Assigned task ::
In the records below, some lines contain the word "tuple". Copy each of them.

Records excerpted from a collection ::
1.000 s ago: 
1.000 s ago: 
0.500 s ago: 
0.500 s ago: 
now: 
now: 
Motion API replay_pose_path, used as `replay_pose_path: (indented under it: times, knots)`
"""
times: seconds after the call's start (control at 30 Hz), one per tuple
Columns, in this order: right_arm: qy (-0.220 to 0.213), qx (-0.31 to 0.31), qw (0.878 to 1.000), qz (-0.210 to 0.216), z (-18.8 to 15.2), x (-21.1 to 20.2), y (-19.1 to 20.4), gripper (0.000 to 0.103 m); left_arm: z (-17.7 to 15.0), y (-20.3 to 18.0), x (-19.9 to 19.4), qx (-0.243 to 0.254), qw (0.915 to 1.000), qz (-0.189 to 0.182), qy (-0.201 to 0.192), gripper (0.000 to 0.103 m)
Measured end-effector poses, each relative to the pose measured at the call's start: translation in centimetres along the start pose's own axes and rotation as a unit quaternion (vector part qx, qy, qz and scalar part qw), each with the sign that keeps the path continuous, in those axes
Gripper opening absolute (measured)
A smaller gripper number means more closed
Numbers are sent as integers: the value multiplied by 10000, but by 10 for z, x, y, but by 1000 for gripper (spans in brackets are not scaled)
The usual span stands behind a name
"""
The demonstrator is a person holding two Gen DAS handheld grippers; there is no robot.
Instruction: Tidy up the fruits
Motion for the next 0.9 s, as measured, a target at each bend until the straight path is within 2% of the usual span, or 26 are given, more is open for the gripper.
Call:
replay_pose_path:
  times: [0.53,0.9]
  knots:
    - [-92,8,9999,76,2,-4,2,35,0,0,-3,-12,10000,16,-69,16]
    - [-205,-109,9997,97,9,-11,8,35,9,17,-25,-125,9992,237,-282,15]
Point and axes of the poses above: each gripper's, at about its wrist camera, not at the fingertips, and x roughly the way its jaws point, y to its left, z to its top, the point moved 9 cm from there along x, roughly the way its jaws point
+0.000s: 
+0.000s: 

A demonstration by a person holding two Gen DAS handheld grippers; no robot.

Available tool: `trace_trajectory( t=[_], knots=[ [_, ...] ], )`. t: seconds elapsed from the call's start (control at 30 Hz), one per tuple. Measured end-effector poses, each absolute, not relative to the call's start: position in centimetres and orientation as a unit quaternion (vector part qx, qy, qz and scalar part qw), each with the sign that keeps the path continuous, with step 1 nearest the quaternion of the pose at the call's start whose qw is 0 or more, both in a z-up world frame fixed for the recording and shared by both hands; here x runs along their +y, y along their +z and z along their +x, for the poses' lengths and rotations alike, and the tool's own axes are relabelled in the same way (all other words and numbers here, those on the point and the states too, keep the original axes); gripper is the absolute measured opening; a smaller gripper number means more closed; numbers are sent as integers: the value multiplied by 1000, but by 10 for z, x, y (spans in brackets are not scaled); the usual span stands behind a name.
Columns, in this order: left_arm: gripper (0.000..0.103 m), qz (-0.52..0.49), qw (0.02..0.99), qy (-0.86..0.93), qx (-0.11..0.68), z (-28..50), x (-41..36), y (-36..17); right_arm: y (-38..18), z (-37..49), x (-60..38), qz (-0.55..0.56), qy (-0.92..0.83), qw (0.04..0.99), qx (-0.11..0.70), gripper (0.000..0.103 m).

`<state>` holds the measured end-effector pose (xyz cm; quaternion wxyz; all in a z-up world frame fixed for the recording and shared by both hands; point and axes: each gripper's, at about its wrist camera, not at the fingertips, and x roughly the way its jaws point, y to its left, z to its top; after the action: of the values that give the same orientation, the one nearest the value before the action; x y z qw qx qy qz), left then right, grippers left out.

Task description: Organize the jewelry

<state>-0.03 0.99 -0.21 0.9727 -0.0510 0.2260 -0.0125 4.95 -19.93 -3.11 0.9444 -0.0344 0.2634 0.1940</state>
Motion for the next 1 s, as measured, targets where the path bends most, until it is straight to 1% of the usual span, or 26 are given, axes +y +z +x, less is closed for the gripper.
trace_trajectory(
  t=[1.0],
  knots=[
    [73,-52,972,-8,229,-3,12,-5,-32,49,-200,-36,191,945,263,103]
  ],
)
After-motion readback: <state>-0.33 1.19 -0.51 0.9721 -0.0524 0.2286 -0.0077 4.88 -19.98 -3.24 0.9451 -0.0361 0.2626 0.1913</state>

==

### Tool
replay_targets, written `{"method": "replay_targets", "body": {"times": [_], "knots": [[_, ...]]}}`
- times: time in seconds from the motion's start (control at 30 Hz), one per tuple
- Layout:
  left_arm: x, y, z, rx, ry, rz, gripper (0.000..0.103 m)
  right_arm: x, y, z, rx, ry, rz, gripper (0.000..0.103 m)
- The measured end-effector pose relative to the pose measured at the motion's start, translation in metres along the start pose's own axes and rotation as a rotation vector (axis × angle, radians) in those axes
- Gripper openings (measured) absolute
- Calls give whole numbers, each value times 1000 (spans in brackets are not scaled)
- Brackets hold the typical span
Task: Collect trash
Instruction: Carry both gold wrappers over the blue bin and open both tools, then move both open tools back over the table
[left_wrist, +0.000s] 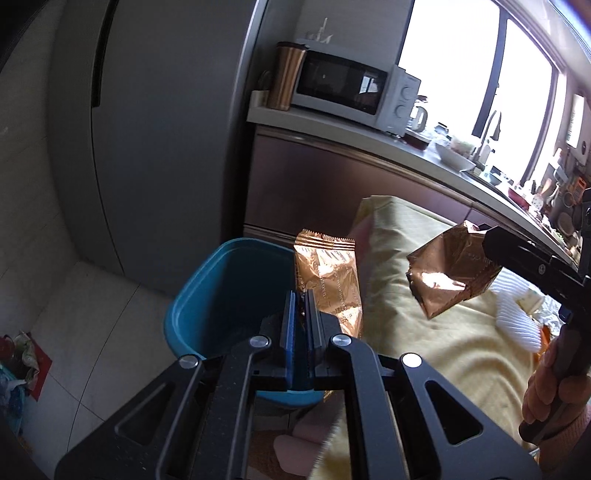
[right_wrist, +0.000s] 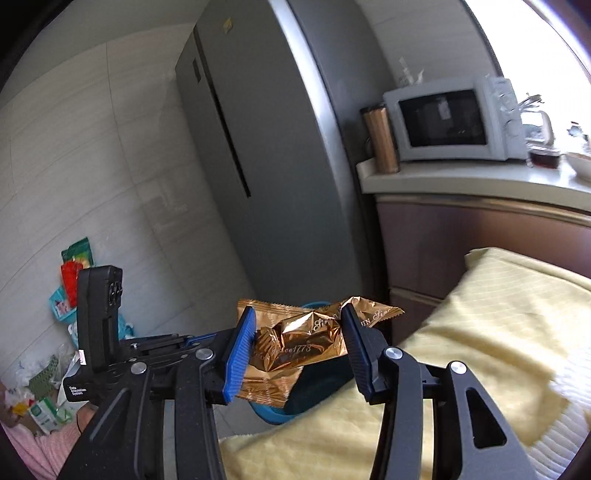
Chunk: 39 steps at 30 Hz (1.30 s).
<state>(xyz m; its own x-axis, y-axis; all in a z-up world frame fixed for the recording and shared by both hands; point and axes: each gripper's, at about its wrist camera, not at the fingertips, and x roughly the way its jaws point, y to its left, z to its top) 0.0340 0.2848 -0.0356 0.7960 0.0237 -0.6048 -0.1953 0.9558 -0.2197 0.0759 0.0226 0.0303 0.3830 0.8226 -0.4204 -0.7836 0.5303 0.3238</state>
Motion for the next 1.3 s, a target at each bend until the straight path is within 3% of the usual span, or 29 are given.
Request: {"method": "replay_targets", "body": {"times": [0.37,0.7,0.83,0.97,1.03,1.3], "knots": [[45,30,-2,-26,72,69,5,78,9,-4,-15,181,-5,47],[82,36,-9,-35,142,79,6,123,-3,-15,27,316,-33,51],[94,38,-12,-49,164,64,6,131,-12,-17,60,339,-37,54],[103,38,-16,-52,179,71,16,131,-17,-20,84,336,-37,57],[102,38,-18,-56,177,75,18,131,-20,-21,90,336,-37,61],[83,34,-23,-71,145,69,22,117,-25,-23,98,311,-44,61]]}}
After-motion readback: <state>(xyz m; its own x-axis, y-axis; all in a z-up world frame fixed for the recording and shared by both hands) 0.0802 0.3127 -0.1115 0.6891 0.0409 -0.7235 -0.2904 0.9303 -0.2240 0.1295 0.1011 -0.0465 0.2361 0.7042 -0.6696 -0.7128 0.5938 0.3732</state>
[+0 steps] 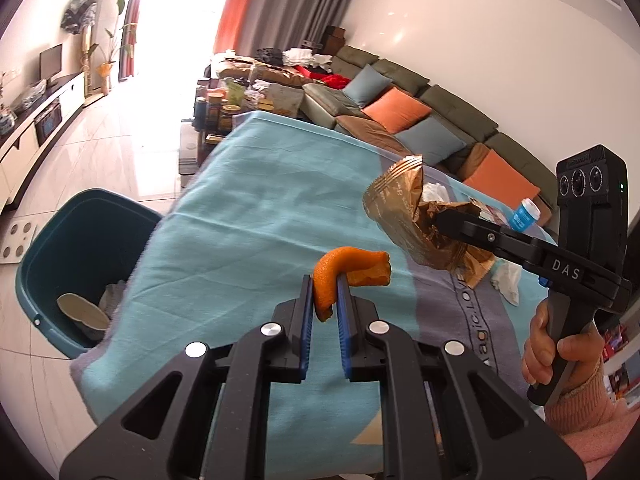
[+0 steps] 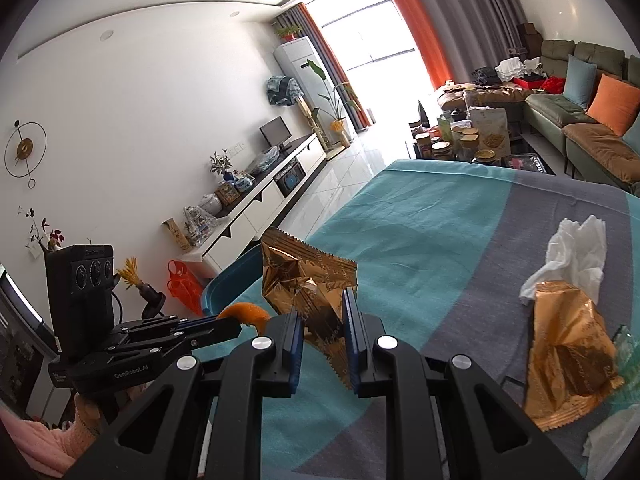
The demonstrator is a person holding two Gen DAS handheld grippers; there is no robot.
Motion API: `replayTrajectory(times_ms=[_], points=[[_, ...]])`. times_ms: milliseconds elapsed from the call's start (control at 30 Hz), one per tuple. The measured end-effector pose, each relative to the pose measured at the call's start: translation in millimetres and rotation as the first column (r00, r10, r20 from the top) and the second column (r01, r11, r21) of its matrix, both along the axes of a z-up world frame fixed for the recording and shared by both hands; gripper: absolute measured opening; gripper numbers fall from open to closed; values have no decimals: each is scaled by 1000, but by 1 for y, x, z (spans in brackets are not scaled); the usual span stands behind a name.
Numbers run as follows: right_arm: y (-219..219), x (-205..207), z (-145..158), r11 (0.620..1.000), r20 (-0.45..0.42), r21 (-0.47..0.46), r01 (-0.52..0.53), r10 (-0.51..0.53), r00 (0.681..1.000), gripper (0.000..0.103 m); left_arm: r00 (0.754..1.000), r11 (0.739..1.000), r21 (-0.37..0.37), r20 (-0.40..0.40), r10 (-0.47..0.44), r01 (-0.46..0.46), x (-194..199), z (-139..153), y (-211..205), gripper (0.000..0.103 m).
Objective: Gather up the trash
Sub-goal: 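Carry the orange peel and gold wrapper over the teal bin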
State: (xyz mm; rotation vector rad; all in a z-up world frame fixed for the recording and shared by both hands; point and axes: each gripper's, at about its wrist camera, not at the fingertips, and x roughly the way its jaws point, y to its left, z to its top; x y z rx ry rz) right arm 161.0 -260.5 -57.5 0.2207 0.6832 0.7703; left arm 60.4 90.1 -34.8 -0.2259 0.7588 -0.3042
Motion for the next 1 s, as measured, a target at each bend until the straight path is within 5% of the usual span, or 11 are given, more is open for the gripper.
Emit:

Your response ::
times: seconds after the call's start (control at 30 Hz), one per tuple
Available tool: `trace_trajectory( t=[_], knots=[ [_, ...] ], )`. t: seconds elapsed from the call's start (control at 30 Hz), one per tuple. Measured end-effector poses, each absolute, not relative to the call's start: position in centimetres and orientation as a unit quaternion (vector part qx, qy, qz and scalar part qw), each with the sign that keeps the path continuous, with step 1 nearest the quaternion of the pose at the call's start whose qw is 0 or more, both in a z-up world frame fixed for the recording and shared by both hands; here x runs along their +y, y along their +z and z along their +x, for the poses' lengths and rotations alike, and the tool's own axes are relabelled in the same way (all other words and numbers here, those on the point and the states too, keep the original axes); gripper is the absolute measured opening; a smaller gripper number means more closed; numbers are sent as integers: the value multiplied by 1000, but by 10 for z, x, y (spans in brackets are not scaled); the usual span stands behind a name.
- times: time in seconds from the motion's start (control at 30 Hz), one per tuple
Motion API: `replayTrajectory(times_ms=[_], points=[[_, ...]])`. times_ms: milliseconds elapsed from the call's start (control at 30 Hz), one per tuple. The measured end-effector pose, each relative to the pose measured at the call's start: translation in millimetres and rotation as the first column (r00, r10, r20 from the top) and the second column (r01, r11, r21) of its matrix, both along the axes of a z-up world frame fixed for the recording and shared by both hands; gripper: absolute measured opening; gripper numbers fall from open to closed; values have no decimals: each is scaled by 1000, but by 1 for y, x, z (spans in brackets are not scaled); the usual span stands behind a name.

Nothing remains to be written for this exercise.